━━━ DATASET CONTENT
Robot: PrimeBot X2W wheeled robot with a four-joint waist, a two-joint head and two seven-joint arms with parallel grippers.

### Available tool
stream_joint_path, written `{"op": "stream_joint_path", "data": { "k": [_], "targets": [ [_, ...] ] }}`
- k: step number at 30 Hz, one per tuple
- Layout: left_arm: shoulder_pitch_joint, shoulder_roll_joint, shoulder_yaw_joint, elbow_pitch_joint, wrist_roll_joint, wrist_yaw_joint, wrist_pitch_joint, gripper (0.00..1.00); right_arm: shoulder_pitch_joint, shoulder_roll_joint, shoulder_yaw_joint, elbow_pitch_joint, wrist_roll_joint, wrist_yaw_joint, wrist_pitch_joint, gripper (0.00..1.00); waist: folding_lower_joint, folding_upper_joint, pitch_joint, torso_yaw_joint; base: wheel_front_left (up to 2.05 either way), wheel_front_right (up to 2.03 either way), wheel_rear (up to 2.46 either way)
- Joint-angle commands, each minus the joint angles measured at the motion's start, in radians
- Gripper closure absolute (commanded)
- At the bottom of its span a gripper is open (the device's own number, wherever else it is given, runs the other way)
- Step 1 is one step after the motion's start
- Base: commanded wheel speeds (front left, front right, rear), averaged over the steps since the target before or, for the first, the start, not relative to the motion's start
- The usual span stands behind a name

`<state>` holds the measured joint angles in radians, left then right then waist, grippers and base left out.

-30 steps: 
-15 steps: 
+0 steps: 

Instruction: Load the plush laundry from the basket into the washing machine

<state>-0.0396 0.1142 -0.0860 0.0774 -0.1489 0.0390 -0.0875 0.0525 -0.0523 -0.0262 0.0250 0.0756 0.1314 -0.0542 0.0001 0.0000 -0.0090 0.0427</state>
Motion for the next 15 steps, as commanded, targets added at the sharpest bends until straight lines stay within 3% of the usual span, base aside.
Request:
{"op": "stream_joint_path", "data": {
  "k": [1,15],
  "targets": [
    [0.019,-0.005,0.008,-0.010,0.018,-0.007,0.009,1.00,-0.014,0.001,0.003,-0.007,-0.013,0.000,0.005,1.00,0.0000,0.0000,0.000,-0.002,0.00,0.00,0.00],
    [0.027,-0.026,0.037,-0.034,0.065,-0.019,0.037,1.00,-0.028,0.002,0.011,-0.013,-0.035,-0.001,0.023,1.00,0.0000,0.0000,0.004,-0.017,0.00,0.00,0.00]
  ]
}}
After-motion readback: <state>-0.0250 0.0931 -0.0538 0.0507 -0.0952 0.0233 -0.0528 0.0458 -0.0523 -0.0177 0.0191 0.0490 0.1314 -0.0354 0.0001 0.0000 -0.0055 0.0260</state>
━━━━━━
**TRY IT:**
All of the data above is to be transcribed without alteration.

**EXERCISE OUTPUT:**
Robot: PrimeBot X2W wheeled robot with a four-joint waist, a two-joint head and two seven-joint arms with parallel grippers.

### Available tool
stream_joint_path, written `{"op": "stream_joint_path", "data": { "k": [_], "targets": [ [_, ...] ] }}`
- k: step number at 30 Hz, one per tuple
- Layout: left_arm: shoulder_pitch_joint, shoulder_roll_joint, shoulder_yaw_joint, elbow_pitch_joint, wrist_roll_joint, wrist_yaw_joint, wrist_pitch_joint, gripper (0.00..1.00); right_arm: shoulder_pitch_joint, shoulder_roll_joint, shoulder_yaw_joint, elbow_pitch_joint, wrist_roll_joint, wrist_yaw_joint, wrist_pitch_joint, gripper (0.00..1.00); waist: folding_lower_joint, folding_upper_joint, pitch_joint, torso_yaw_joint; base: wheel_front_left (up to 2.05 either way), wheel_front_right (up to 2.03 either way), wheel_rear (up to 2.46 either way)
- Joint-angle commands, each minus the joint angles measured at the motion's start, in radians
- Gripper closure absolute (commanded)
- At the bottom of its span a gripper is open (the device's own number, wherever else it is given, runs the other way)
- Step 1 is one step after the motion's start
- Base: commanded wheel speeds (front left, front right, rear), averaged over the steps since the target before or, for the first, the start, not relative to the motion's start
- The usual span stands behind a name

`<state>` holds the measured joint angles in radians, left then right then waist, grippers and base left out.

-30 steps: 
-15 steps: 
+0 steps: 

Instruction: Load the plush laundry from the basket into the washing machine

<state>-0.0396 0.1142 -0.0860 0.0774 -0.1489 0.0390 -0.0875 0.0525 -0.0523 -0.0262 0.0250 0.0756 0.1314 -0.0542 0.0001 0.0000 -0.0090 0.0427</state>
Motion for the next 15 steps, as commanded, targets added at the sharpest bends until straight lines stay within 3% of the usual span, base aside.
Request:
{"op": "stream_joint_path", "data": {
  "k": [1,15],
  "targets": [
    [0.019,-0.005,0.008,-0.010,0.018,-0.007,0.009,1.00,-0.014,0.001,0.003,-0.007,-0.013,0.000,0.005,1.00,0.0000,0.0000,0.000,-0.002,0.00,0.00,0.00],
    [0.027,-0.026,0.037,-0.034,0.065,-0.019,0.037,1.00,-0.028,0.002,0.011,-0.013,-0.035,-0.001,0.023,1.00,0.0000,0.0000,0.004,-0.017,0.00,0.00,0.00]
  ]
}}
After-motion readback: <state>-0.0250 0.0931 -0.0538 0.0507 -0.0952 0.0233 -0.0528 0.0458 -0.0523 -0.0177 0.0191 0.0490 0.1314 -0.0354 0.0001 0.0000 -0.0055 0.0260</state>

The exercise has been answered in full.